• Problem description: What lines in the entries hold the string "strip"? List them.
--- Exercise input ---
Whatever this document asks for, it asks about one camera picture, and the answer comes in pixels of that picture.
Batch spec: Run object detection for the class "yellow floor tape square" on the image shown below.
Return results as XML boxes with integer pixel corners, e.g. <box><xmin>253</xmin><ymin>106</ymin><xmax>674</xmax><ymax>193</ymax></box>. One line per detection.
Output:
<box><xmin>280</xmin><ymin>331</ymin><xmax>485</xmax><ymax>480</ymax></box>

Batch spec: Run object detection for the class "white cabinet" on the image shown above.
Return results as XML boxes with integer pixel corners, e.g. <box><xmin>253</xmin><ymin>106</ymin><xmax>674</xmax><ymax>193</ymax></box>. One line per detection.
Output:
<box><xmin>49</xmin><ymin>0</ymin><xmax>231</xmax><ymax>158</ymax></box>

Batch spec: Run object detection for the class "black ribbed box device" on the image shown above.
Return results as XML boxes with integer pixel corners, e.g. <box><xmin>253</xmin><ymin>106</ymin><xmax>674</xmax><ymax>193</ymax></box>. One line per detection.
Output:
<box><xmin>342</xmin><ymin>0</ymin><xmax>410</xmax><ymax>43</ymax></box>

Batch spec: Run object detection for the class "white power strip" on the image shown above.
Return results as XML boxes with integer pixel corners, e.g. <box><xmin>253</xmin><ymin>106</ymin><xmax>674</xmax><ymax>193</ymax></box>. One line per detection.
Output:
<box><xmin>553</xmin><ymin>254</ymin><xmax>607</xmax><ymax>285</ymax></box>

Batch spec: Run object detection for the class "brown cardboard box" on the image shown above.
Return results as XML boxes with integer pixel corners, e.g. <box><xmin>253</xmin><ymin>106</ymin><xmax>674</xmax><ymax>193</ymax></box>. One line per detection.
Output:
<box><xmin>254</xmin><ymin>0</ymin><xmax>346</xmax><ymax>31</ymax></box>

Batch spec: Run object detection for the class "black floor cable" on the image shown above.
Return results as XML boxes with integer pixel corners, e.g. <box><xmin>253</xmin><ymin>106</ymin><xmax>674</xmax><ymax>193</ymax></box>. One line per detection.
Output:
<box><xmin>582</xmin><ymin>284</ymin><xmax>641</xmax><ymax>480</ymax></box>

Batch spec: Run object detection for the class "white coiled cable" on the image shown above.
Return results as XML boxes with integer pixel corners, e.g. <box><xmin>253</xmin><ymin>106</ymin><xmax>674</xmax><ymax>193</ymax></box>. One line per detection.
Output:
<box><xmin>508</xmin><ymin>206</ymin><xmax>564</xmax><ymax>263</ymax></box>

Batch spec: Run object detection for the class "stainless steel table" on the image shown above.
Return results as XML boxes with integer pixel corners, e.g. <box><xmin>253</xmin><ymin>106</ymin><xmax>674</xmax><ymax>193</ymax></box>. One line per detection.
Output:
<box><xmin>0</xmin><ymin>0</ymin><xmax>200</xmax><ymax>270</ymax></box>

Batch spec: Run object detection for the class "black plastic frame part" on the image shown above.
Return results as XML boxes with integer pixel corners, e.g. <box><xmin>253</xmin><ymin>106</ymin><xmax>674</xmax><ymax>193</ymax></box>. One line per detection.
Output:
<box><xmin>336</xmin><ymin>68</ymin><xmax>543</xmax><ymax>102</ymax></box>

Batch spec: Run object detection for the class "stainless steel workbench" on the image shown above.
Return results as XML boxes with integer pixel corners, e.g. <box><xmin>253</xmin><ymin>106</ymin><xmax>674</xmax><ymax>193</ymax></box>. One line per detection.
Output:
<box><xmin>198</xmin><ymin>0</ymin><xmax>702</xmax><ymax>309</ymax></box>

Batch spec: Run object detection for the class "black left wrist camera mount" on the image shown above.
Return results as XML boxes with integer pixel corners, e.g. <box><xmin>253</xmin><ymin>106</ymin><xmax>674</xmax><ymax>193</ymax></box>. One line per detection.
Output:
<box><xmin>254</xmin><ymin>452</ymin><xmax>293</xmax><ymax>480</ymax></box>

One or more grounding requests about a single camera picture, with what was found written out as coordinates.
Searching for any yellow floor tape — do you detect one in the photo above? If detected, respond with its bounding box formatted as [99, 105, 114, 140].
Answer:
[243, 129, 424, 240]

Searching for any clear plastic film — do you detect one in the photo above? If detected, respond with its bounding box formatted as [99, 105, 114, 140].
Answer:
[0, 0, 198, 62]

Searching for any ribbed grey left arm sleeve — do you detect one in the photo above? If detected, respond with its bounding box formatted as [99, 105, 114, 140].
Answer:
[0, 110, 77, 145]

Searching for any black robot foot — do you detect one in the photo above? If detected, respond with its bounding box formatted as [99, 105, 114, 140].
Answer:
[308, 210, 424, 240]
---
--- Exercise input ---
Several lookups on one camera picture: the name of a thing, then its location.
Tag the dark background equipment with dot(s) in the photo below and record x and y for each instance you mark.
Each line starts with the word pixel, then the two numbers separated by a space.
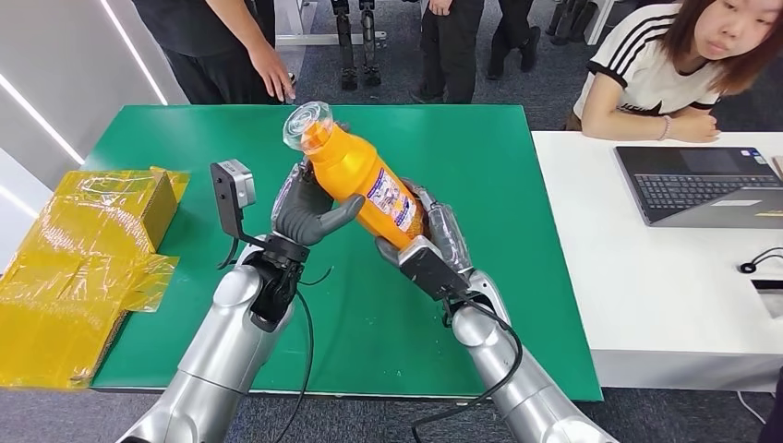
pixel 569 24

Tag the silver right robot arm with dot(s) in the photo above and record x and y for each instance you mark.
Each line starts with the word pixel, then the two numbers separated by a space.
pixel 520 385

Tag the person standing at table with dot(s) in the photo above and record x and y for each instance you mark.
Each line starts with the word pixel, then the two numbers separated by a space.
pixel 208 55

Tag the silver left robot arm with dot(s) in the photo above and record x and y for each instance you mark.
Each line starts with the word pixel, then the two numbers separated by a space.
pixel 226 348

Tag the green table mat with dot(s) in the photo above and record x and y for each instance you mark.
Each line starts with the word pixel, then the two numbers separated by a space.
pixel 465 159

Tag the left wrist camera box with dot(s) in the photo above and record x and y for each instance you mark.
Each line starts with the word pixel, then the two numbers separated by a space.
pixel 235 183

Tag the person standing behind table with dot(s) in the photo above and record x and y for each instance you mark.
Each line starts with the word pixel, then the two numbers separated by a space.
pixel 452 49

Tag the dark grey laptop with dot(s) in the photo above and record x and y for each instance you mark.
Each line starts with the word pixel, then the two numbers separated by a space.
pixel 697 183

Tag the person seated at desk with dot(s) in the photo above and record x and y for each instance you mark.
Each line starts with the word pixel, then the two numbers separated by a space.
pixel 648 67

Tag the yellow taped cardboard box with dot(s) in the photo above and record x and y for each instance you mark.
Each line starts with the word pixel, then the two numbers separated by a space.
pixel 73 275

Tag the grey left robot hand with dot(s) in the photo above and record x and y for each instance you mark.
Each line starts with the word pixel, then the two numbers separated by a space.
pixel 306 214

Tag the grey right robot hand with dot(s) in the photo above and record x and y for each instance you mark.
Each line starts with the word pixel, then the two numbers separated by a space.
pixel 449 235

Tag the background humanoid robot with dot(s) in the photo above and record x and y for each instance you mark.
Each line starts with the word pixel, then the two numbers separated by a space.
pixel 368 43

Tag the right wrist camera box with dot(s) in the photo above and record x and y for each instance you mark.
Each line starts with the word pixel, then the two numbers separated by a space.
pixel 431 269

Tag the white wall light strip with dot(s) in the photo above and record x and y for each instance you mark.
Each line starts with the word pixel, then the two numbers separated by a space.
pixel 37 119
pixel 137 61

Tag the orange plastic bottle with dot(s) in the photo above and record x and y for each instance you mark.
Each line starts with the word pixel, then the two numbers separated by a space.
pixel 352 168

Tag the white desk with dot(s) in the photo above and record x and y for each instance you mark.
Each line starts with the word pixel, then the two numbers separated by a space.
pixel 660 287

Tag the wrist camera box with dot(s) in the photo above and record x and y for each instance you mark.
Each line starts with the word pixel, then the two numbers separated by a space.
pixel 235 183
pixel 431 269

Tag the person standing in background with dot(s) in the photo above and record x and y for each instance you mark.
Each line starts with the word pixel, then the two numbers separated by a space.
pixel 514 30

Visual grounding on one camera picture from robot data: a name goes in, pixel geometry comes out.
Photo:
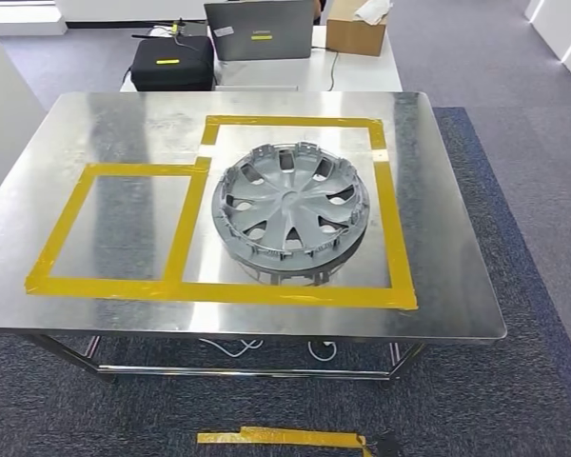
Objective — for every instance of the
---
--- Exercise input ---
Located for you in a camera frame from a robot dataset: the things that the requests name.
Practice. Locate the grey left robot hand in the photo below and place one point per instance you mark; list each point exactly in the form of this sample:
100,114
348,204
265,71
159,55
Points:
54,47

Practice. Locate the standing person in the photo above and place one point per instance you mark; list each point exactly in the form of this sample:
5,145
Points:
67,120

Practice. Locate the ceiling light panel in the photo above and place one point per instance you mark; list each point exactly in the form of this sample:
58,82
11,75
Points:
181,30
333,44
---
• Output of the task:
Batch spec: Run object detection for the class "white power strip" on the image shown above.
Tag the white wall light strip with dot(s) in the photo above and record x and y for each instance you mark.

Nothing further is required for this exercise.